With the Sanger roaring in her ears, the spectators sensing the inevitability of the winning score just as the championship game was heading to overtime, Jacyntha willed herself into full flight.
Widen the angle!
Rosethorn was quicker than her so she needed to get the angle right. Instead of closing him down as she’d normally do, she made for the corner flag. Her teeth flashed white, less a smile than a clenched snarl. In contrast, the bastard Sylvan grinned and dangled the ball on an outstretched arm towards her as he raced down the sideline.
She dug deeper, leaned further forward, and pumped her legs for all they were worth, which was a lot. For all she knew of Rosethorn’s speed, she didn’t think he knew of hers. They flew down the pitch in convergent trajectories, crossing the half-way line at the same instant. The Sylvan, confident in his skill and playing to the crowd, pulled a rose out of somewhere and brandished it to the crowd as he ran.
Anger made her quicker.
There was no one in the backfield to help… the Quarrels had reduced the Mytilan Militantes to eight players and Jacyntha’s teammates were all in the ruck. But she realized that maybe she didn’t need help; pulling out the rose had cost Rosethorn a pace and her anger had given it to her. Indeed, he must have realized his error because he let the rose fall to the ground as he accelerated.
They were still stride for stride as they passed the 20-pace marker. Rosethorn wasn’t grinning anymore. He, too, leaned forward.
Fifteen paces … ten … five.
Then two things happened at precisely the same time. Jacyntha lunged in a blur of blue and yellow macaw feathers that were her team’s sigil; Pierce Rosethorn skidded and slipped sideways, anticipating the tackle and avoiding it.
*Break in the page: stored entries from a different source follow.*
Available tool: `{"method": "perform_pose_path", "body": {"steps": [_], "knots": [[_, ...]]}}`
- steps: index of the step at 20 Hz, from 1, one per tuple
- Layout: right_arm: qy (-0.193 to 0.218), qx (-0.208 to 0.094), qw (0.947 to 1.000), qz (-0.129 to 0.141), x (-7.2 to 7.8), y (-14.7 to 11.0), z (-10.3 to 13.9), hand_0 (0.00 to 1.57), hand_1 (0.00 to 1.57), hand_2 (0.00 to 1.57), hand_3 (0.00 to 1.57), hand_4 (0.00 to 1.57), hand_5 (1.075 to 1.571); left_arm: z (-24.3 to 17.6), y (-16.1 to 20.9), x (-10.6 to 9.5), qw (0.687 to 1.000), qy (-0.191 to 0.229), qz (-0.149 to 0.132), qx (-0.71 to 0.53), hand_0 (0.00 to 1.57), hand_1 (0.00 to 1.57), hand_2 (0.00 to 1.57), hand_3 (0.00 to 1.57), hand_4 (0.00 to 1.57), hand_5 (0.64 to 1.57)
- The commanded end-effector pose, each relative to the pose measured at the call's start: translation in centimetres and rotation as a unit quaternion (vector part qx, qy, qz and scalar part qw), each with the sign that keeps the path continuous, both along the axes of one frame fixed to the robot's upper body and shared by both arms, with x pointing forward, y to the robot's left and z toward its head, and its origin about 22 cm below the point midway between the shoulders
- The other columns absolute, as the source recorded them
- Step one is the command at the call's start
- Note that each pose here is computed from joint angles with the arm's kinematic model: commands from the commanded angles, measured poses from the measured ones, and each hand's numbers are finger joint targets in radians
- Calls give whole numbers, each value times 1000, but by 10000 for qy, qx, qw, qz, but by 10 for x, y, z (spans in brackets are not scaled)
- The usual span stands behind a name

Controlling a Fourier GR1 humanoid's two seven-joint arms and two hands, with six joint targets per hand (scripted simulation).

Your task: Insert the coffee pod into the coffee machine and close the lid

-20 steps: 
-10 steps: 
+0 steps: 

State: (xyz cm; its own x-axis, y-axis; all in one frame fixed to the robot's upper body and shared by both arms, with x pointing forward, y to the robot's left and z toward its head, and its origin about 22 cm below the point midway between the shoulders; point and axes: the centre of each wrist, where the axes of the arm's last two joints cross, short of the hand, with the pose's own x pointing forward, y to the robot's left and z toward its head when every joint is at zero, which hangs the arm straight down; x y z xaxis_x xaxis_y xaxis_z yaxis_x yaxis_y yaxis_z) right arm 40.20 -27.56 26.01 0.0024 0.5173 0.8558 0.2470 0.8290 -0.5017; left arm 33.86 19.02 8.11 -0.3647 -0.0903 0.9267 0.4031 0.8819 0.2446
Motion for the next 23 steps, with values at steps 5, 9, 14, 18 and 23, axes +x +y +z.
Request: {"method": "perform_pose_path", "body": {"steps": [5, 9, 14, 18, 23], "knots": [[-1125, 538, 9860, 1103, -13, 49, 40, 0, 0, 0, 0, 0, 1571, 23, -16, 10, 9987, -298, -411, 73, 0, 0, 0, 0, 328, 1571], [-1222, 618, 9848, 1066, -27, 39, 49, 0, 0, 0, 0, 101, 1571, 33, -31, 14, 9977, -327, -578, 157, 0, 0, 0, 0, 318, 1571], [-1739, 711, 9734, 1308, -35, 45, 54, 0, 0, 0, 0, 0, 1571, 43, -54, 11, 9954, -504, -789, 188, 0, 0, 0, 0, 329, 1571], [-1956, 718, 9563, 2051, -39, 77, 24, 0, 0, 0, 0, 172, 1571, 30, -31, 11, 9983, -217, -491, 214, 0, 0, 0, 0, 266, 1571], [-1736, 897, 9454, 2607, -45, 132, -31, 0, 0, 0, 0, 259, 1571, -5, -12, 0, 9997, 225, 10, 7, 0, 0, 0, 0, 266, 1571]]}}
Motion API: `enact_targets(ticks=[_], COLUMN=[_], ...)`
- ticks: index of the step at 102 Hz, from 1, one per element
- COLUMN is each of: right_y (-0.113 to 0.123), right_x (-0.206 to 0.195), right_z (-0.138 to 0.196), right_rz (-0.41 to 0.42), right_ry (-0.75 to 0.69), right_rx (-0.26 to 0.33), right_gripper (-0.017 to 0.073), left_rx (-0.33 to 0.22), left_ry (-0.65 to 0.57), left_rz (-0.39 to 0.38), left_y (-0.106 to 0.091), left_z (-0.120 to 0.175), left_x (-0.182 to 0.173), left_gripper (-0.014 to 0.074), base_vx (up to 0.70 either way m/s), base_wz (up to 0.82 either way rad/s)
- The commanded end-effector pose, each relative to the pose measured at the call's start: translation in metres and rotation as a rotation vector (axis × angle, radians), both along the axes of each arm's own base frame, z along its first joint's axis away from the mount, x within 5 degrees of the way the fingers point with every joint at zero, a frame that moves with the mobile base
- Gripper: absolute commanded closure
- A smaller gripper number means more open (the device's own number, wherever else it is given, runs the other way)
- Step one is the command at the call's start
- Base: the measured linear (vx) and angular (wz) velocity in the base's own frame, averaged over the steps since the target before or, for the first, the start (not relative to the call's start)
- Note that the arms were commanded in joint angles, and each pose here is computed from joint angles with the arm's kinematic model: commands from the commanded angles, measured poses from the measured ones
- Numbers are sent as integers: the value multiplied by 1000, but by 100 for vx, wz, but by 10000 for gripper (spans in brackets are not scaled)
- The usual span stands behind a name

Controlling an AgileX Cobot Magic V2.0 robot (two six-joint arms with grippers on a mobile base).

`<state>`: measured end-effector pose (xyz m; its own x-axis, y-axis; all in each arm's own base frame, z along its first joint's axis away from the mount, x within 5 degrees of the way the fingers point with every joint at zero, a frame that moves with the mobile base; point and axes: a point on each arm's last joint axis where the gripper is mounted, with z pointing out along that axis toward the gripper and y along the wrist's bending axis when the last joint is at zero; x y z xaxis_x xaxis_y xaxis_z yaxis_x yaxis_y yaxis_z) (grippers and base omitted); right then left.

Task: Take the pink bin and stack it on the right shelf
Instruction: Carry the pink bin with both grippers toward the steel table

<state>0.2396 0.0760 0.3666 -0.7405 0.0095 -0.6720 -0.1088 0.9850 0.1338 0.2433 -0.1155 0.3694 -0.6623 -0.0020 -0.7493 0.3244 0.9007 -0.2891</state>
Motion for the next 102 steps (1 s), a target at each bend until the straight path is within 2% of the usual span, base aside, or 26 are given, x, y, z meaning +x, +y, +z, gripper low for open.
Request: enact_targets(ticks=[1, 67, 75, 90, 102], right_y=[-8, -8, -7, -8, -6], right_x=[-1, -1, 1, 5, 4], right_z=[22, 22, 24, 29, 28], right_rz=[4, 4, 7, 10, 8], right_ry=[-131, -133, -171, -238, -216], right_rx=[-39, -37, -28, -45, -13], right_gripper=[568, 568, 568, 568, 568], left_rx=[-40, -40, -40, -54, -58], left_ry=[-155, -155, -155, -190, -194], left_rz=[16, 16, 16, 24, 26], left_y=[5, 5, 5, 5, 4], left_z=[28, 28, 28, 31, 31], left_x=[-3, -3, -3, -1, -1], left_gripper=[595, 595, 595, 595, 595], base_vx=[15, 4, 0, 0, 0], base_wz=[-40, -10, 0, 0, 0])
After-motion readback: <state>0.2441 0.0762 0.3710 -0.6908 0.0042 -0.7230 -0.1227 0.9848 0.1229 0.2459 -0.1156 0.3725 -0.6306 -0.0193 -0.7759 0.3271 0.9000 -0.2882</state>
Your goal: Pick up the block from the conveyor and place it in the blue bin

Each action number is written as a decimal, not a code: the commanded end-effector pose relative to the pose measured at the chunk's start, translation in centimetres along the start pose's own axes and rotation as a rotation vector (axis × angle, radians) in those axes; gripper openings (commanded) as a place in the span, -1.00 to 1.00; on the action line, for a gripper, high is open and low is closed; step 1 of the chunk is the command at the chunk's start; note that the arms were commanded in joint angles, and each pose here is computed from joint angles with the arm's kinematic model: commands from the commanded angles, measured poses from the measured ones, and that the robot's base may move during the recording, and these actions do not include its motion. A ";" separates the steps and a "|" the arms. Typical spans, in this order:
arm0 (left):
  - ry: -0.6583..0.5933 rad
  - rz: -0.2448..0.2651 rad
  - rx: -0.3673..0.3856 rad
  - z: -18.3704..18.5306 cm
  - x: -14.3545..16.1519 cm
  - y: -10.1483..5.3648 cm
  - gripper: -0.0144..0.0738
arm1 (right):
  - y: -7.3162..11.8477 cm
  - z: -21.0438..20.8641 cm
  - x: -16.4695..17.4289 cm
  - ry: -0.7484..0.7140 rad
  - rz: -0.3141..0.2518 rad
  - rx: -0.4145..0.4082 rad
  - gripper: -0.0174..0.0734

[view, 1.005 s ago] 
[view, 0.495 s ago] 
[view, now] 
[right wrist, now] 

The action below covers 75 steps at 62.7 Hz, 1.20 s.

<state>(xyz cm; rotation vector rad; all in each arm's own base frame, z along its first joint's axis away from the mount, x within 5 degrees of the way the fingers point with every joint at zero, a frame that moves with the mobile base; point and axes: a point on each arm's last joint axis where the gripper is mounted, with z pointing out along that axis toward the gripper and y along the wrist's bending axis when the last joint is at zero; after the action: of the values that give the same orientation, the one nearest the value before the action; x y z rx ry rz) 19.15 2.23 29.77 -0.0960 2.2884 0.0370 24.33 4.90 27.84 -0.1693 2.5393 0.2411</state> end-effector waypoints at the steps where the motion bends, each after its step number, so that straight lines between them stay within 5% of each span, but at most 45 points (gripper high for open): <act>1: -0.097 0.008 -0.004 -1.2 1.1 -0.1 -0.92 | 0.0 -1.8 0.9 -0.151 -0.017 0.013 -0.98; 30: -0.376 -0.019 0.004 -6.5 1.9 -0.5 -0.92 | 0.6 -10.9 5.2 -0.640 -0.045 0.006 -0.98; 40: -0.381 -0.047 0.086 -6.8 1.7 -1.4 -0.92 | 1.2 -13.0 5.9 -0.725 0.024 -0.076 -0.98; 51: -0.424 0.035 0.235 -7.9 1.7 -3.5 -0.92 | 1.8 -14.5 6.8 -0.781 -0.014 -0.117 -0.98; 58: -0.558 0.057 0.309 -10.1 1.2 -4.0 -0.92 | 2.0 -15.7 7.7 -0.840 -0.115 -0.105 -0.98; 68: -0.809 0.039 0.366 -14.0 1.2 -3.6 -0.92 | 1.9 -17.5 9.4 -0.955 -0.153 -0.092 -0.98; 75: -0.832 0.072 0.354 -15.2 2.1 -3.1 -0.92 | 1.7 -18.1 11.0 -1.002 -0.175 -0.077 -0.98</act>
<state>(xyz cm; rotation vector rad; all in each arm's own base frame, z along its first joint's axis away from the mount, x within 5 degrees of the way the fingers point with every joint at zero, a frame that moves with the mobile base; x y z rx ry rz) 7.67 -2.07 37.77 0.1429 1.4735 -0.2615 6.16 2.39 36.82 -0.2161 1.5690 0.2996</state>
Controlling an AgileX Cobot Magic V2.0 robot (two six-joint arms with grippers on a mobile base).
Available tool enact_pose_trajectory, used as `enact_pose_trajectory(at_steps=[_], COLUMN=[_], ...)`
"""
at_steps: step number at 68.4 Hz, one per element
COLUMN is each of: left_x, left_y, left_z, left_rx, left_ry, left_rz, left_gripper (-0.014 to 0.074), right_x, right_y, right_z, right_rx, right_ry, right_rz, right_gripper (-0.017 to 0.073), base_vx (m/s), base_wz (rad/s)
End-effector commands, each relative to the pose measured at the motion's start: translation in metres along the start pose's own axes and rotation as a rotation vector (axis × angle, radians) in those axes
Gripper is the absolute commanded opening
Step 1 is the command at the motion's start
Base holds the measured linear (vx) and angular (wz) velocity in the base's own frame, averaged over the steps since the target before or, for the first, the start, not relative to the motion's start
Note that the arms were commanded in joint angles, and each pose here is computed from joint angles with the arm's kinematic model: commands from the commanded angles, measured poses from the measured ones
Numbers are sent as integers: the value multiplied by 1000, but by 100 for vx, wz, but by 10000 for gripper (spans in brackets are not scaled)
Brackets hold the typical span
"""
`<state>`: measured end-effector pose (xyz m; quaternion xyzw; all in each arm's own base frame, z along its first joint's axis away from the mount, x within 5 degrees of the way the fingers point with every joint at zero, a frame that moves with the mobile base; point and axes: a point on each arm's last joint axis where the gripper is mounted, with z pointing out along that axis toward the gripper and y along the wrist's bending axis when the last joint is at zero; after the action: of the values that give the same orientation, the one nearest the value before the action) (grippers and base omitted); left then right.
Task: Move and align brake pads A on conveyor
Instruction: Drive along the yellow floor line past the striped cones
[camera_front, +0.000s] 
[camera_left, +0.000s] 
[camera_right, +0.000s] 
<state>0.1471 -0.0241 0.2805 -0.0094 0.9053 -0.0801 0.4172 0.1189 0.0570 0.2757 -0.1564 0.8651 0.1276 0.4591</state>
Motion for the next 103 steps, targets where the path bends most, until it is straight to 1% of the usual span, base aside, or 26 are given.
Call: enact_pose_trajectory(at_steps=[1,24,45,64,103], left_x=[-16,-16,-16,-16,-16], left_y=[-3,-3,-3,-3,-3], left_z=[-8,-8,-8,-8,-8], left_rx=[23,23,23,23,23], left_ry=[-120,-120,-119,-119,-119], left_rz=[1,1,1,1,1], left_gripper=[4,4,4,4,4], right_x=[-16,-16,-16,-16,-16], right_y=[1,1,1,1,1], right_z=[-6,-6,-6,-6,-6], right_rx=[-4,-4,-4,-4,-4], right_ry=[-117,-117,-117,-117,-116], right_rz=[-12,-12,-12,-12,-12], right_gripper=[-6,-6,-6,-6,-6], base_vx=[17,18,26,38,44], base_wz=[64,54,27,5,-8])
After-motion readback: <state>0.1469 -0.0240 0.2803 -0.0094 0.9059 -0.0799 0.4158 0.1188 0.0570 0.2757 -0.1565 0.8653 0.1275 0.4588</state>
The crowd held its breath and as she sailed past the accursed Sylvan, a silence reigned, the intake of breath before the roar, and only the pounding of her heart filled her ears. Rosethorn leaned back as she careened past, the fingertips of her right hand brushing the nose of his honey badger tattoo on his chest.
There was no thought that guided her hand, no tactic practised on the training ground, no weapon that extended her reach, but as she flew towards the sideline she clutched at his belt.
The crowd roared!
Crime doesn’t pay; until it does.
It’s a lie to say otherwise, though Cassandra Thordwall wasn’t above lying when necessary. Pillaging and piracy had given Thordwall plenty of lucre over the years. And yet, not only had it been dangerous work, it had taken her away from her driving passion: footy.
And so, she had given her share of their caravel to her brother that very morning and had gone ashore in Guayamartí to meet Karsgaard Neuvil, the once-famous, now disgraced footy coach. Umberto accompanied her, given the dangers the filth-lined streets near the wharves presented, not to mention those presented by Neuvil himself. She had confidence in her ability to defend herself – piracy allowed you the opportunity to hone certain skills, after all – but being outnumbered or swarmed was always a possibility. And then there was the matter of the assassins …
As she walked along the Maral Canal in the shade of the palm trees that lined the strand, she spared a glance up at the most important cultural landmark of the entire continent: the Eztadio de Sanger.
“Is that it, captain?” Umberto asked, which was curious because he was usually so taciturn and also so well-informed. She supposed they had just made port that very morning and he hadn’t had the time to meet any of his contacts. “Is that where Slave’m Beggar’m lifted the Blue Blood Cup?”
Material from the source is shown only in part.